Face à la complexité du marché russe, Michelin continue de renforcer son réseau de distribution, qui compte 150 points de vente. Une nécessité dans un pays où pratiquement toutes les marques commercialisent tous les modèles. « Et il faut multiplier par deux, voire trois, toutes ces références avec les pneus hiver et les pneus cloutés », explique Éric Faidy, directeur de Michelin Russie. Le groupe français n'exclut pas d'agrandir l'usine de Davydovo, à moyen terme. « Mais nous n'avons encore pris aucune décision, précise Michel Rollier , cogérant de Michelin. On ne peut pas courir 50 lièvres à la fois. » Et pour l'heure, le lièvre principal de Michelin est clairement asiatique.

Rationaliser l'Ouest


Le groupe vient d'annoncer un investissement de 870 millions de dollars en Inde, « le plus gros projet industriel jamais réalisé par Michelin et la première usine du groupe sur le sous-continent », précise Michel Rollier. Il prend toutefois soin de rassurer sur l'avenir des usines occidentales. « Si la main-d'œuvre représente moins de 20 % du coût de fabrication d'un pneu et que le prix du travail est raisonnable, les usines occidentales sont viables, analyse le patron de Michelin. Nous investissons beaucoup à l'Ouest pour rendre les usines hypercompétitives. » Mais aucune nouvelle unité de production n'y sera construite. Au contraire, l'heure est toujours à la rationalisation, en témoigne le plan de suppression de plus de mille postes actuellement en cours en France.

www.lefigaro.fr  -  Elsa Bembaron  -  23/11/2009



Michelin voudrait renforcer sa présence en Russie

Le fabriquant de pneumatiques Michelin aurait l'intention de renforcer la capacité de production de l'usine de Davydovo, en Russie, à 4 millions de pneus, selon Eric Faidy, dirigeant des opérations du groupe en Russie, cité par Bloomberg.

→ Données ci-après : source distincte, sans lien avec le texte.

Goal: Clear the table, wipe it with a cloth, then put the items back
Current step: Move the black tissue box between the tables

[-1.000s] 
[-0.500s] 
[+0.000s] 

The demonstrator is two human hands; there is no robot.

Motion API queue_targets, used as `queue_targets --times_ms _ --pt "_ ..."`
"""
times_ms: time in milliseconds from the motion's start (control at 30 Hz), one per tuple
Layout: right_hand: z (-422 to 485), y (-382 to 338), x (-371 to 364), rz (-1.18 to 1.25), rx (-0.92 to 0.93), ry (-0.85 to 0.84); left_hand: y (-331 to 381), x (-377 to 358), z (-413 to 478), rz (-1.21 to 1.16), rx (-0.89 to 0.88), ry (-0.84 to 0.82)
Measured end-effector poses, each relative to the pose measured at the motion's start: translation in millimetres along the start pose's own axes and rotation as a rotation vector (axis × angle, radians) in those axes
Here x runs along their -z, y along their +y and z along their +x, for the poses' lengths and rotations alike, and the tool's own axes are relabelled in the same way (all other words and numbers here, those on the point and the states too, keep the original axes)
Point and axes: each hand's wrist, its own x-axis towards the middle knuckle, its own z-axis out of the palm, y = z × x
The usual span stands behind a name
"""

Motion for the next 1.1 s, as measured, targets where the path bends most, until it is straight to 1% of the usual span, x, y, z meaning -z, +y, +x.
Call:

Dans un entretien accordé à Bloomberg, le dirigeant des opérations du groupe Michelin en Russie, Eric Faidy, a indiqué que son groupe pourrait se renforcer en Russie.

Le fabricant français de pneumatiques souhaiterait notamment doubler la capacité de production de l'usine de Davydovo (près de Moscou) à 4 millions de pneus. Ce renforcement de la capacité devrait avoir lieu à condition que la reprise de la production automobile se confirme en 2010.

Michelin fabrique des pneus pour voitures depuis 2004 à Davydovo, avec une capacité de deux millions d'unités par an. 'Le groupe pourrait carrément doubler son potentiel avec l'embauche de plus de 300 salariés, s'ajoutant aux 700 actuels', a indiqué Eric Faidy.

Les nouvelles capacités de production de Michelin en Russie pourraient être opérationnelles en 2012.

Ce vendredi vers 10h55, le titre Michelin progressait de 0,73%, à 53,46 euros, à la bourse de Paris.

www.easybourse.com  -  C.L.  -  20/11/2009


Michelin va construire une usine en Russie

Le groupe français de pneumatiques Michelin veut développer ses activités en Russie et va construire une usine de pneus pour véhicules de tourisme dans la région de Moscou, qui devrait être opérationnelle vers la mi-2003, a-t-on appris auprès de Michelin.

La Banque européenne pour la reconstruction et le développement (Berd) envisage de financer le projet, en prenant une participation à hauteur de 20 millions de dollars.

Michelin a acheté un terrain de 33 hectares à Davydovo (à 100 km de Moscou) en avril et créera une nouvelle compagnie pour développer ce projet, la Michelin Russian Tyre Company.

L'objectif est de produire des pneumatiques de haute qualité destinés principalement au marché russe et éventuellement aux marchés de la CEI (Communauté des Etats indépendants), précise la Berd. Michelin n'a donné aucune prévision chiffrée de production et aucun détail sur le montant prévu de son investissement.